3) A new home is always a green home. Just because a home is newly built doesn’t necessarily make it environmentally friendly or energy efficient (a key component to having an eco-conscious home). In fact, most new homes are NOT environmentally friendly, as typical materials utilized include VOCs, etc. Having a professional energy audit conducted is the best way to find out how energy efficient a new home is.

4) Green homes look unconventional. As the above photo demonstrates, green homes can look the same as traditional homes; they just have different features that make them more environmentally friendly.

5) Green homes are uncomfortable.
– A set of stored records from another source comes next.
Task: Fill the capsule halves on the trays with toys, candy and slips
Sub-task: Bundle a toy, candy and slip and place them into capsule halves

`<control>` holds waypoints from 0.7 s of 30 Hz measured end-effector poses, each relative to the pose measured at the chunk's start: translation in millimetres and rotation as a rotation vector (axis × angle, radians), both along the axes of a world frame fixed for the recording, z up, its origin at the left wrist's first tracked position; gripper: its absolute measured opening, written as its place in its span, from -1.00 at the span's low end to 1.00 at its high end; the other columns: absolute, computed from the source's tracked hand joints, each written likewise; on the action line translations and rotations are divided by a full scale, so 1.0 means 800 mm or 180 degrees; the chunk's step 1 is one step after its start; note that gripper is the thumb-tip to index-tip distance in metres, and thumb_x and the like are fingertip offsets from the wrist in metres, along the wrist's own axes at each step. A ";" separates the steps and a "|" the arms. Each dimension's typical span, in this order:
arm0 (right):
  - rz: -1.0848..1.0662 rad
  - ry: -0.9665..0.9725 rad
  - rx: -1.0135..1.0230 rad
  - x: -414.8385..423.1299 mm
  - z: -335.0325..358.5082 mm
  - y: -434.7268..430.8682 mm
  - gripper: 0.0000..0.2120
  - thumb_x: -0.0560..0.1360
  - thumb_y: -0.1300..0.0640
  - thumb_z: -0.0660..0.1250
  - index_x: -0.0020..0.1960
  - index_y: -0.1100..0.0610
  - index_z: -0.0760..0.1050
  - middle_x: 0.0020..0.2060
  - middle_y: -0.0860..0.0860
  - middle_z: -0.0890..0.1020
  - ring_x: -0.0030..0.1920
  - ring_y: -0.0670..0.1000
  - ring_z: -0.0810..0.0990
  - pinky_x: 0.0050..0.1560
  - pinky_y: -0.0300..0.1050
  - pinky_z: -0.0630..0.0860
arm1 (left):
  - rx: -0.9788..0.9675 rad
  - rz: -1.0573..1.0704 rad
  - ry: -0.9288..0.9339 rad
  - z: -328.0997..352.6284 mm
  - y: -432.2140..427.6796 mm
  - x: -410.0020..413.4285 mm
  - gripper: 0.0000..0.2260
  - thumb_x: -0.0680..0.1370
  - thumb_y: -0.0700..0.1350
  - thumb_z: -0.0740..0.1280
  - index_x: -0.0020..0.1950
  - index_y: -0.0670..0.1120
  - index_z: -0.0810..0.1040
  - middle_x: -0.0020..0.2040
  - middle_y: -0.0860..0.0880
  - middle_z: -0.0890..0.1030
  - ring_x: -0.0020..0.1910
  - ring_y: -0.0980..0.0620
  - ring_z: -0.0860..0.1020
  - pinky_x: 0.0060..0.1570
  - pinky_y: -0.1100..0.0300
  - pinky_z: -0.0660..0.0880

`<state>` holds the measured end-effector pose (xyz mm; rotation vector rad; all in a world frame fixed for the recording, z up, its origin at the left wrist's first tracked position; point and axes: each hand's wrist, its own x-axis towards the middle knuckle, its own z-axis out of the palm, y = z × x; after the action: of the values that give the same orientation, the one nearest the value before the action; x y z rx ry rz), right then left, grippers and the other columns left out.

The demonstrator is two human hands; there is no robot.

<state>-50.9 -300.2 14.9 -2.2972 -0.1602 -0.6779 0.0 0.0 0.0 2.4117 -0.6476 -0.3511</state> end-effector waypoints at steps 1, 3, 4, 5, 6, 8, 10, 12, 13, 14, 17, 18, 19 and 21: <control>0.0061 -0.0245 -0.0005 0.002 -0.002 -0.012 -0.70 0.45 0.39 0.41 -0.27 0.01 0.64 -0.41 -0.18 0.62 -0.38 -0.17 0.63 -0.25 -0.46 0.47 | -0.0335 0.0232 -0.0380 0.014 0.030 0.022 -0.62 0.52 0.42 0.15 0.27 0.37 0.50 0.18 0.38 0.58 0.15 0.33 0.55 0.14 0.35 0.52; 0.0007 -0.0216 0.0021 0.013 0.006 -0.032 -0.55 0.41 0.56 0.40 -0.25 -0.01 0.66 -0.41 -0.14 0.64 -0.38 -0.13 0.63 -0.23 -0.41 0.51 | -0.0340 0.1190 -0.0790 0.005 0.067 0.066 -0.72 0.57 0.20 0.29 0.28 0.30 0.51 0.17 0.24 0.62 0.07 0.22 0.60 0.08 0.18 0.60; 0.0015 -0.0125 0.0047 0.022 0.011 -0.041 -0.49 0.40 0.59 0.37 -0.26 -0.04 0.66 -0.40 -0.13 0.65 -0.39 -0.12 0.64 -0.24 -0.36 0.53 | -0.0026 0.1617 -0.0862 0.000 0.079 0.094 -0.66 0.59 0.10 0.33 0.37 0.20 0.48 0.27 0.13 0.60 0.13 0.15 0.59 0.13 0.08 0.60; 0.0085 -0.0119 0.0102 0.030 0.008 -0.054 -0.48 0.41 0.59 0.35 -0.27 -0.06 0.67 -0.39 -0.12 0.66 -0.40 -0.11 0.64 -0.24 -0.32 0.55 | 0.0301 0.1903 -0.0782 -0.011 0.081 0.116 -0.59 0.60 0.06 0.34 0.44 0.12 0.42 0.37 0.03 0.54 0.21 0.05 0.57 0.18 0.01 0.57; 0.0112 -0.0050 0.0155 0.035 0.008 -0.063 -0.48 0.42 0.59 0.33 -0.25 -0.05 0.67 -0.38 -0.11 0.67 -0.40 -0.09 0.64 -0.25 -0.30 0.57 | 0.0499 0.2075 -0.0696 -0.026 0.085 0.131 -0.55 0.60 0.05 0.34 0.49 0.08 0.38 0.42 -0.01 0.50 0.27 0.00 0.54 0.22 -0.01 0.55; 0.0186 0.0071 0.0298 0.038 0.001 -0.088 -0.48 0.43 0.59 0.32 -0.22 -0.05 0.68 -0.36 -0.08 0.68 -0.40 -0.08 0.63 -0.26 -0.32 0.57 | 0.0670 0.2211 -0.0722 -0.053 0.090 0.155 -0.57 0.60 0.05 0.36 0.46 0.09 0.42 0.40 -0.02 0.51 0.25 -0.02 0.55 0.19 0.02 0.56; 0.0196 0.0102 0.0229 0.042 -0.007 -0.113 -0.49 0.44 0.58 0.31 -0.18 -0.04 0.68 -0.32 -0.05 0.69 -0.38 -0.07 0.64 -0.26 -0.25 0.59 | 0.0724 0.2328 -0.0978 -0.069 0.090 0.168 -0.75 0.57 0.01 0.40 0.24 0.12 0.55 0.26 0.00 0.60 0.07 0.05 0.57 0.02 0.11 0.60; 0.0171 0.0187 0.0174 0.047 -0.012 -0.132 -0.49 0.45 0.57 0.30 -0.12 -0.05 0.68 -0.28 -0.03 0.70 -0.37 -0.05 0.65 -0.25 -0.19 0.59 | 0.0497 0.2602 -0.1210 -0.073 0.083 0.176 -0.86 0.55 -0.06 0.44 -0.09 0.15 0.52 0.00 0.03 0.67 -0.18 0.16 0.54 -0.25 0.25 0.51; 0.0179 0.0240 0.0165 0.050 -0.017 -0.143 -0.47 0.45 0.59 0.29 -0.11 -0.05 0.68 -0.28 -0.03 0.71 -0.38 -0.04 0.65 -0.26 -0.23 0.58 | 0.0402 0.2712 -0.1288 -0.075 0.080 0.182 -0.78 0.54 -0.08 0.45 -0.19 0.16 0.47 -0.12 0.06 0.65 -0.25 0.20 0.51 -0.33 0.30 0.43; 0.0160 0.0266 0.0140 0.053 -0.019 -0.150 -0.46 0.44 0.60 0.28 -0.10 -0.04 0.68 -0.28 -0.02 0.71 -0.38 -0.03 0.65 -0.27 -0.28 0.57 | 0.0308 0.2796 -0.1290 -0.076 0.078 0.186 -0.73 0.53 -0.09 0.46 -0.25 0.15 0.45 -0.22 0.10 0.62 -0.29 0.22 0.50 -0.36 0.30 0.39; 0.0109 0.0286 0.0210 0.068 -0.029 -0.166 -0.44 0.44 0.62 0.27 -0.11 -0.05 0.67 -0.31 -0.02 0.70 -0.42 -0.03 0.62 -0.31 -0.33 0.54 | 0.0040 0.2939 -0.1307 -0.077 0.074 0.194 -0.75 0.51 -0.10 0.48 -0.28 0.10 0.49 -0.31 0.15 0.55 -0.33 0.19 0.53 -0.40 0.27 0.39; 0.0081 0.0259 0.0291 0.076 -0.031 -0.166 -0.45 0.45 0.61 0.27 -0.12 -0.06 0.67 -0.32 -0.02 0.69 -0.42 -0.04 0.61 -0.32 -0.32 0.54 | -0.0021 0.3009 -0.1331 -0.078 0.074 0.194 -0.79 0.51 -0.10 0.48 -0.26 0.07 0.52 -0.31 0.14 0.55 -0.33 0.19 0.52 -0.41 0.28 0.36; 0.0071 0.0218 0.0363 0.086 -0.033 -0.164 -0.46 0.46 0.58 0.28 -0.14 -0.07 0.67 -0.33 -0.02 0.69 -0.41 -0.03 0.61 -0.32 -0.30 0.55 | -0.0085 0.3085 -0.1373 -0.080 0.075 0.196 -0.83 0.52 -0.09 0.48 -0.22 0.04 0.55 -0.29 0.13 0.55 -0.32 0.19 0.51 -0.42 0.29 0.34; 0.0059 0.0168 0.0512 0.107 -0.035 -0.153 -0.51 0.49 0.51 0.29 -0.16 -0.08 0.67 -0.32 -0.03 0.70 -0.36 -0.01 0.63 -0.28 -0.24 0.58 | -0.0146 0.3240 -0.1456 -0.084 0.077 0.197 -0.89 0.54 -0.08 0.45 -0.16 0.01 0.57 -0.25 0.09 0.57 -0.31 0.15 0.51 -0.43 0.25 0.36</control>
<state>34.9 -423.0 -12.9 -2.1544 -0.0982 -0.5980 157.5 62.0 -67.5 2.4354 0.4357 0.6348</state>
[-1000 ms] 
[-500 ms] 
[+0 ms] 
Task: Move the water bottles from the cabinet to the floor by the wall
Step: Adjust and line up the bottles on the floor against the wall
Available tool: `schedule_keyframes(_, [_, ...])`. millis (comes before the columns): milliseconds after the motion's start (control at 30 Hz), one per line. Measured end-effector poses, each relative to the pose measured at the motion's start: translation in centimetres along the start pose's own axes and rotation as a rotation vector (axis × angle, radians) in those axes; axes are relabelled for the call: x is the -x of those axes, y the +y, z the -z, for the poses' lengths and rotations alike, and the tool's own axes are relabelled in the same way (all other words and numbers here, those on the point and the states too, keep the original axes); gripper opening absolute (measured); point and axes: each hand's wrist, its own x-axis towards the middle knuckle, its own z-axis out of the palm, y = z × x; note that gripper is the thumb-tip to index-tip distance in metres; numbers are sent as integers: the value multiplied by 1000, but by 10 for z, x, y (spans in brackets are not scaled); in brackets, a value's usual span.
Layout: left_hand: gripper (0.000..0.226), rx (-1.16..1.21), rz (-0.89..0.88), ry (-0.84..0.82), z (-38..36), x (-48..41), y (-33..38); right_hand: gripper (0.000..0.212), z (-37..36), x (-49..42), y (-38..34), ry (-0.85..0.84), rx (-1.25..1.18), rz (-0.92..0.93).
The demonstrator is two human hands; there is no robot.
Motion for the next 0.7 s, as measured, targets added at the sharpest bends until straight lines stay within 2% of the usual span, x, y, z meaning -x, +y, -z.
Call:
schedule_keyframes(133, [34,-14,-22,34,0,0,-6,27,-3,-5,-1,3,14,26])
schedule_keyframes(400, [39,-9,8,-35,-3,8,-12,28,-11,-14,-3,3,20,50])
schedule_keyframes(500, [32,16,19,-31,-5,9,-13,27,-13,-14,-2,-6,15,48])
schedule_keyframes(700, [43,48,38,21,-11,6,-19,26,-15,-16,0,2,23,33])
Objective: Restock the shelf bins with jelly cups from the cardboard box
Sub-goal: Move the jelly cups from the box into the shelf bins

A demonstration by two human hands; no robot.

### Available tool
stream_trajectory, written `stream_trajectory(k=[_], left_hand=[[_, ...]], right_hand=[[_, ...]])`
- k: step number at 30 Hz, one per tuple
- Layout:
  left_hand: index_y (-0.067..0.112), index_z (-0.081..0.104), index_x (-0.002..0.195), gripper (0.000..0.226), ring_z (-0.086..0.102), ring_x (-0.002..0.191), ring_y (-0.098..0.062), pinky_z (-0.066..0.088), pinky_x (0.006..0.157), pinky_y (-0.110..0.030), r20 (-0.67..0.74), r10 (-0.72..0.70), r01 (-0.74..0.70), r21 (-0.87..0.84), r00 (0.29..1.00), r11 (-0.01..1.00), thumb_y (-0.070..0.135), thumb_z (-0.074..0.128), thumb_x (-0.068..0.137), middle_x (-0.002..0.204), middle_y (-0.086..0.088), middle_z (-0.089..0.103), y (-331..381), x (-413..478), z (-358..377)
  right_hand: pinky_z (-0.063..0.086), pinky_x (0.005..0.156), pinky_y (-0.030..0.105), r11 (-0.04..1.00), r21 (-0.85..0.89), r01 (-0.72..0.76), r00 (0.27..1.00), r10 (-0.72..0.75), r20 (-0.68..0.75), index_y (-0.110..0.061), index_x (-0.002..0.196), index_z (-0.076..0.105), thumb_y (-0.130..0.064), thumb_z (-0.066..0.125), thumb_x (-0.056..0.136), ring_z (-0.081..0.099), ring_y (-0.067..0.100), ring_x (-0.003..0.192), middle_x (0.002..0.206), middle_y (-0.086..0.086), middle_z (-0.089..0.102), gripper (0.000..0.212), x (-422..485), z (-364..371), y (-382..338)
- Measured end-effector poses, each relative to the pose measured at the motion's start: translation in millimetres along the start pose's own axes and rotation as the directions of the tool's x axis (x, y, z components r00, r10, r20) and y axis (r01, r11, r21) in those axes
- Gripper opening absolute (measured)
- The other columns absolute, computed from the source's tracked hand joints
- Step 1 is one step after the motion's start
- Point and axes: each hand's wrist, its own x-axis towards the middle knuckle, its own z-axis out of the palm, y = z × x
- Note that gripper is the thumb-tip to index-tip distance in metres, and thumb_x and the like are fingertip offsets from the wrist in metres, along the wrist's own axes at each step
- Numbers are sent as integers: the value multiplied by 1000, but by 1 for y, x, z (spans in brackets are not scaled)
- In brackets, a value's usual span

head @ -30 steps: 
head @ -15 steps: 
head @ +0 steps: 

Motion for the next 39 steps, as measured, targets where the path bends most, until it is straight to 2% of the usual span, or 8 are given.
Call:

Green homes can have the same features as a typical home; they just function in a different, more eco-conscious way. Additionally, although some green products, like low-flow toilets, often get a bad rap for not working properly, typically, green products function at the same, if not higher, levels than your standard products.

Did You Know?: Building a standard 2,500-square foot-home creates approximately two tons of construction waste. Construction of a green home usually generates 50 to 90 percent less waste.